Quincy gave her an oblique look. “It’s always the conventional looking ones who surprise you the most,” He held up a hand to ward off any more of her questions. “I have a house, with an upstairs studio that I am semi-using, and you could be a caretaker.”
“Caretaker? Of someone? I am not sure that -”
“No! No, no, no. Of plants. You don’t kill things, do you? Ants don’t count.” Leslie shook her head. “My partner, my husband, recently, he gave me an ultimatum. Something had to go. My clients, their shows or my plants. You can stay there, water the plants and pay us a nominal fee.”
“What’s nominal?” The door buzzer went off, high black dots on a field of white, indicating the gallery’s front door had opened.
They both leaned over to see the tall brown-eyed man standing just inside, looking up.
“It’s him? That’s him.” Leslie was startled.
“Hm, you have good taste. Nominal, that we can discuss. Why are you staring at him?”
“Why is he here?”
“Sweet child, he’s interested, and I doubt it’s in art. Shoo!” He gave her a light push.
Leslie slowly approached Sam. “Hi, again.”

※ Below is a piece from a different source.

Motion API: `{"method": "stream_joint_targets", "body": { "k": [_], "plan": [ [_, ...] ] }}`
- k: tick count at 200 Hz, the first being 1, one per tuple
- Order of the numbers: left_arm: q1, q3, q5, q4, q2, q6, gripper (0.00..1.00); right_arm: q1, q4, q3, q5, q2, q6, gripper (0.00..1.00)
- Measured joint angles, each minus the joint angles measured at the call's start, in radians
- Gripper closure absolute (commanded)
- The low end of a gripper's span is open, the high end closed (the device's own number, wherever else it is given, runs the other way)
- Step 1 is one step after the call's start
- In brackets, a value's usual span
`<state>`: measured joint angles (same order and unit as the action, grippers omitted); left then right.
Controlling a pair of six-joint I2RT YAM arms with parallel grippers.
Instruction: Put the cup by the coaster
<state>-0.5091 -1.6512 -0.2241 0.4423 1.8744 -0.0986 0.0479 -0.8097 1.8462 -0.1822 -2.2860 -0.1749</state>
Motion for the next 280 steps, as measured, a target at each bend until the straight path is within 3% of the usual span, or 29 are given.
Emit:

He hadn’t expected to see her, just her work.
“I’m a little early on my way to a meeting over there,” He jerked his thumb behind him. “Thought I’d take a look.”
She stared him, the yellow and green triangles dancing over his shoulders.
Sam continued. “Since you’re here, I was wondering, can you take me to dinner tomorrow? For our date.”
She watched their sparkle. “I’d like that.”
“And which East Bay Inn are you at? There’s three.”
Leslie saw that Quincy was laying down a piece of paper on the counter. He wagged a finger at her and pointed to it.
“Excuse me.” She walked to see what he wanted, but Quincy had already left. On the paper, he had written ‘small percentage of sales’ and an address.